Pair tables for tumor-normal samples
Although Terra has two main types of data tables (entity and set), it can make a special association of predefined participant, sample, and pair data tables for the analysis of tumor-normal samples. These tables are just entity tables, but when used together with the appropriate naming convention, Terra can link them to facilitate the analysis of paired tumor and normal samples taken from the same patient. Somatic workflows that require pairs of tumor and normal samples accept data in pair tables by default.
How does a pair table work?
A pair table is used to specify control and case samples for a particular participant (HCC1141 below).
The pair table should reference the participant_ids used in the participant table and the sample_ids used in the sample table. To create a pair table from scratch, follow the example shown below.
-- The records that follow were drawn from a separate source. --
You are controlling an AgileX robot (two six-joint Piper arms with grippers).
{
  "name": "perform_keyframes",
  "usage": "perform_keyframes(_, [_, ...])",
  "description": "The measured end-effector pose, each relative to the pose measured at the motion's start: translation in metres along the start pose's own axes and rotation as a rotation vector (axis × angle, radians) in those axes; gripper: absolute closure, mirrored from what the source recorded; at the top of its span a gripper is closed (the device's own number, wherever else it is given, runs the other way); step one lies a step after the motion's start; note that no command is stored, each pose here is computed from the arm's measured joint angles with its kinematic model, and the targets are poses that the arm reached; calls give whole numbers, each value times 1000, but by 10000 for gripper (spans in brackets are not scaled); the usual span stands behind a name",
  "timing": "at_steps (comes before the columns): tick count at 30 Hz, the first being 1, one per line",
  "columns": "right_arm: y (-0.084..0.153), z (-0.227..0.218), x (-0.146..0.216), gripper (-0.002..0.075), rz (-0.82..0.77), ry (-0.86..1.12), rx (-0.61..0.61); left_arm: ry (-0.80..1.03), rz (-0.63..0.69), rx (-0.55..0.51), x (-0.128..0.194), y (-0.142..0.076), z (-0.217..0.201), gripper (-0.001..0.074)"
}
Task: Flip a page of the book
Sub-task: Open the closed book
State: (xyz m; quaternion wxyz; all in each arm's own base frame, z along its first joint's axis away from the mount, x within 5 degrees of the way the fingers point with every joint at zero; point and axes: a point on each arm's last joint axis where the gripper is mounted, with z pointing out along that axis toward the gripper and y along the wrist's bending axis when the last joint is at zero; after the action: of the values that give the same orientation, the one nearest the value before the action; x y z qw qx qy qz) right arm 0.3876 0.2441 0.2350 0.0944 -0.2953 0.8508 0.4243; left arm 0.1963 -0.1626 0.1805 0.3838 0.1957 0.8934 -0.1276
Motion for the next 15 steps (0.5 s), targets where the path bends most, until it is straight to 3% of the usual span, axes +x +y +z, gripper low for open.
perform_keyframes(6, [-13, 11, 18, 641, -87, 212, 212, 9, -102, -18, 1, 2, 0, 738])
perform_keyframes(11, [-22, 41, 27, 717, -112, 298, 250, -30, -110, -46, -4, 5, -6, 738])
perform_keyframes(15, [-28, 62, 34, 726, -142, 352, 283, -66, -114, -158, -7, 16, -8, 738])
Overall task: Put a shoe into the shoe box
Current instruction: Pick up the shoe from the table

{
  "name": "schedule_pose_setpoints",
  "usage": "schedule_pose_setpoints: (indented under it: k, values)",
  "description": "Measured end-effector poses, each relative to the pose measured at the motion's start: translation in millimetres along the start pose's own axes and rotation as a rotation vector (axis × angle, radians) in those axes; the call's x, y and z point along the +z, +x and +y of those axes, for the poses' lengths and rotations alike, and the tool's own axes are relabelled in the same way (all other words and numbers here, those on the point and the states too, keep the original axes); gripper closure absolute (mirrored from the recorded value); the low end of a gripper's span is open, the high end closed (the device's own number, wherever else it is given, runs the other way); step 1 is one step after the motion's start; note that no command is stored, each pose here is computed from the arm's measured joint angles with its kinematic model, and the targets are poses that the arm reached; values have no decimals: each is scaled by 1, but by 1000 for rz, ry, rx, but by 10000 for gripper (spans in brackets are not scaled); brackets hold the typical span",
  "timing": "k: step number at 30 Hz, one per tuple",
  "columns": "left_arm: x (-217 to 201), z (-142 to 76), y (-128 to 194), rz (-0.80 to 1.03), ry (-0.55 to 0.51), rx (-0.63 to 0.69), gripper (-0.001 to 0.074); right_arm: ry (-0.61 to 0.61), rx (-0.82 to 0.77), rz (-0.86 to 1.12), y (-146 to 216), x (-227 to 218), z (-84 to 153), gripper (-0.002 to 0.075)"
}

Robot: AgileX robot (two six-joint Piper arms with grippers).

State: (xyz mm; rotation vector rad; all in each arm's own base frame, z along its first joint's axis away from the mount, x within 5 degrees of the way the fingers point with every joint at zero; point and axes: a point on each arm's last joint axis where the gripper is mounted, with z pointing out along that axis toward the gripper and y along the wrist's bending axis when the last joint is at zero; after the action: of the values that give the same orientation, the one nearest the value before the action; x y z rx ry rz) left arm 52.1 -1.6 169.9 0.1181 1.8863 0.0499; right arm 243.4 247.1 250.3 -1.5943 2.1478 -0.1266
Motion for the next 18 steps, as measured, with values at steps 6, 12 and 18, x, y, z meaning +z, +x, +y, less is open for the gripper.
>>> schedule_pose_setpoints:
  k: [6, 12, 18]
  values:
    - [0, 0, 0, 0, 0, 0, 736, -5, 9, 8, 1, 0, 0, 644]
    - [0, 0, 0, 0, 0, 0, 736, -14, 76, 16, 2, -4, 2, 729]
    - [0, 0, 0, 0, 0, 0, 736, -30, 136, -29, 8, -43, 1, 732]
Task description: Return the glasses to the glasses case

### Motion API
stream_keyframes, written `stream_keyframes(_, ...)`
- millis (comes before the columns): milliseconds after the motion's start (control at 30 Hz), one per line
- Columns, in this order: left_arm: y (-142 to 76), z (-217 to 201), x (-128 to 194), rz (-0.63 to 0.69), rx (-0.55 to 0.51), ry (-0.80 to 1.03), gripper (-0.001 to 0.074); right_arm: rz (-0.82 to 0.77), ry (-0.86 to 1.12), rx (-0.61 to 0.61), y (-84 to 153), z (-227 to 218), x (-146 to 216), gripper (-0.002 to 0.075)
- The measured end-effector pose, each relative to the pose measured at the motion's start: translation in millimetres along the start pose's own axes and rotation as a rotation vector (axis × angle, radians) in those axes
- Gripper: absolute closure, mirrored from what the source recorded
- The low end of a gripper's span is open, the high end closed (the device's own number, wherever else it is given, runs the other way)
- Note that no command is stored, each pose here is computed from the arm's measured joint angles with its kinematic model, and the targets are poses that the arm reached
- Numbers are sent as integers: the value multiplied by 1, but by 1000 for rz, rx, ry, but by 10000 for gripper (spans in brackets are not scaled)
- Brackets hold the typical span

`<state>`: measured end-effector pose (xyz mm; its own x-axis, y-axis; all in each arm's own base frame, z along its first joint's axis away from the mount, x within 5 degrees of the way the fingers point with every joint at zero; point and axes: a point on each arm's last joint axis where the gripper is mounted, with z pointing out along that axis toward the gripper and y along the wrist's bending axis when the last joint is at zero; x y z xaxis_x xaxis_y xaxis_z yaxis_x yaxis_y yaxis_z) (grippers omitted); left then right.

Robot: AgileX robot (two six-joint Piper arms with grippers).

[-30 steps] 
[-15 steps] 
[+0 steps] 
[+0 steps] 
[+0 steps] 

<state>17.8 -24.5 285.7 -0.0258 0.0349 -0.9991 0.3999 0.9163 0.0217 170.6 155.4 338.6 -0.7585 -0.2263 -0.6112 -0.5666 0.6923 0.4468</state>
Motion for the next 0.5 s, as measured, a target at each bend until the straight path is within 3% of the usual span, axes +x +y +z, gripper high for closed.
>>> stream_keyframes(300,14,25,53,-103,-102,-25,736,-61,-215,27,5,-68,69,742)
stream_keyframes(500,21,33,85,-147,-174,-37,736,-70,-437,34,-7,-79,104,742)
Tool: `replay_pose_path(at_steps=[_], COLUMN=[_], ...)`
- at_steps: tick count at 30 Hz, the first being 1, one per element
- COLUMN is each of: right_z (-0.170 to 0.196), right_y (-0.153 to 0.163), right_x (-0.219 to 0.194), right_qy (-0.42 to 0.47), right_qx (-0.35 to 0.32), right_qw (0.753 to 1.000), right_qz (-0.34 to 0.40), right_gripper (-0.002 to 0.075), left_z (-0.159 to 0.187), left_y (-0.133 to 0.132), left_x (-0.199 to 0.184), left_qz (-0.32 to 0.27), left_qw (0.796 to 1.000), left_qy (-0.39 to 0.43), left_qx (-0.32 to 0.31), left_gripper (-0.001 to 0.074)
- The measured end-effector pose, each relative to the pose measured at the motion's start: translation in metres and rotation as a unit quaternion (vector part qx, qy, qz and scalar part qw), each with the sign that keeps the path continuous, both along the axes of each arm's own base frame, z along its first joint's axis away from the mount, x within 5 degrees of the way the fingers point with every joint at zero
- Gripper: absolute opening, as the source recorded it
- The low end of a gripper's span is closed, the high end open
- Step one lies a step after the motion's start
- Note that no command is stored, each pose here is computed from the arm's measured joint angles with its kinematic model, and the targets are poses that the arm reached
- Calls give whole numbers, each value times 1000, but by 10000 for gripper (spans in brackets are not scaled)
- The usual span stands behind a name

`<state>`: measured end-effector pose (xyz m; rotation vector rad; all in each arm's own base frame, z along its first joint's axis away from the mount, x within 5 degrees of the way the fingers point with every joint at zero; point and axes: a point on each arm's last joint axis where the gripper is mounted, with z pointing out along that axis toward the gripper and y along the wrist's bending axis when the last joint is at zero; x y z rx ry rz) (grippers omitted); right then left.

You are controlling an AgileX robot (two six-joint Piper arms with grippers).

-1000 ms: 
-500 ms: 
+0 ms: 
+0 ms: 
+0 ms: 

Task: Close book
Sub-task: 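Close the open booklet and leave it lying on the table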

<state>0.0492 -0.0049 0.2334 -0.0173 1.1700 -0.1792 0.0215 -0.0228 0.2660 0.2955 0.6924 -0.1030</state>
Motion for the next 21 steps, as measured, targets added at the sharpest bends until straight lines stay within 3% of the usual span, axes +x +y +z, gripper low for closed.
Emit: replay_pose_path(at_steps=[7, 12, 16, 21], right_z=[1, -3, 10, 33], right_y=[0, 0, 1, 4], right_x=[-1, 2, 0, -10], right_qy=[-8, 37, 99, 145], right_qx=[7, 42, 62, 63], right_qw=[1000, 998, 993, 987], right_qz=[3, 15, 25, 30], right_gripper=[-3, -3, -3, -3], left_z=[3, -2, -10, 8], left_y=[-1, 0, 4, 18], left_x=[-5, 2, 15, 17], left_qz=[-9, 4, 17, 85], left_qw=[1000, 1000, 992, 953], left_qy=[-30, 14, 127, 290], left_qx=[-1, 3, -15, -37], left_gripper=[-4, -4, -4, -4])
Example: pair.tsv in a spreadsheet
- The header entries in red (i.e. "entity:pair_id", "case_sample", "control_sample" and "participant" - shown above) must be typed exactly as shown
- Customize with your own pair, sample, and participant IDs
- Remember the "sample" and "participant" IDs are from the "sample" and "participant" tables!
Example: Pair table in Terra
Uploading pair and associated tables
For Terra to link participant, sample, and pair tables, they must be uploaded in the appropriate order:
To associate the tables, you must upload in the correct order and select “Create participant, sample, pair associations” at the prompt in the pop-up window that appears when you try to upload the files.
Uploading pair tables example: Mutect2
A good example of when to use pair tables is when you're running the workflow Mutect2. The input table is a pair table, but the fields in the pair table reference data stored in the sample table that's associated with participant IDs from a participant table.
Order to upload (Mutect 2)
- Participant tsv
- Sample tsv
- Pair tsv
If you uploaded the tables out of order or without selecting that checkbox, the workspace will give you a table loading error. Additionally, the workflow will fail because it reads from the pair table but has no knowledge of the sample table from which the pair table is supposed to read.